▶ [Task brief]
What is needed is a faithful transcription of all the data below, pictures excluded.

_ _ _ _

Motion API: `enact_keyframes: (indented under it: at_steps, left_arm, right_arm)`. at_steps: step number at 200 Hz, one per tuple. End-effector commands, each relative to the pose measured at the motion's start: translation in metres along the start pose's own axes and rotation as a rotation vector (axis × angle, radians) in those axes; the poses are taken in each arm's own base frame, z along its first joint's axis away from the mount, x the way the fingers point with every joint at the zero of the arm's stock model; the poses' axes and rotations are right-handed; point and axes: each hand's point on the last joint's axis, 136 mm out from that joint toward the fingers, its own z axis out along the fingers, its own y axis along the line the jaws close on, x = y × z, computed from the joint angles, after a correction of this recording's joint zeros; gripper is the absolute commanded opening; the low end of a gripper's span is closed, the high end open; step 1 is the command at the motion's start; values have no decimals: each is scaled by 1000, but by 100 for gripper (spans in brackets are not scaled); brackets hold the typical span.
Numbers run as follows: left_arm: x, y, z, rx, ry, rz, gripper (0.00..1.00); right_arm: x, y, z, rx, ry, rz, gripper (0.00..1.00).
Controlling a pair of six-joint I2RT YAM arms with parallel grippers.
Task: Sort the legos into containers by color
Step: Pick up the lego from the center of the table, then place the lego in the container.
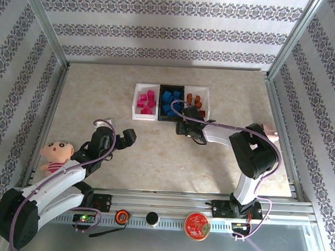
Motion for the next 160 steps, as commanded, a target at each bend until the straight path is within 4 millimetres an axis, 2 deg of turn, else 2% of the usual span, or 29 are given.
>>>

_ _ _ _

▶ [Response to this task]
Motion API: `enact_keyframes: (indented under it: at_steps, left_arm, right_arm)`. at_steps: step number at 200 Hz, one per tuple. End-effector commands, each relative to the pose measured at the motion's start: translation in metres along the start pose's own axes and rotation as a rotation vector (axis × angle, radians) in those axes; the poses are taken in each arm's own base frame, z along its first joint's axis away from the mount, x the way the fingers point with every joint at the zero of the arm's stock model; the poses' axes and rotations are right-handed; point and axes: each hand's point on the last joint's axis, 136 mm out from that joint toward the fingers, its own z axis out along the fingers, its own y axis along the line the jaws close on, x = y × z, computed from the joint angles, after a correction of this recording's joint zeros; gripper is the absolute commanded opening; the low end of a gripper's span is closed, the high end open; step 1 is the command at the motion's start; values have no decimals: each is scaled by 1000, but by 100 for gripper (spans in brackets are not scaled); brackets hold the typical span.
Numbers run as follows: left_arm: x, y, z, rx, ry, rz, gripper (0.00..1.00); right_arm: x, y, z, rx, ry, rz, gripper (0.00..1.00).
Controlling a pair of six-joint I2RT YAM arms with parallel grippers.
Task: Sort the legos into containers by color
Step: Pick up the lego from the center of the table, then place the lego in the container.
Motion for the next 160 steps, as commanded, a target at each bend until the straight path is within 4 millimetres an axis, 2 deg of turn, else 2% of the usual span, or 29 are given.
>>>

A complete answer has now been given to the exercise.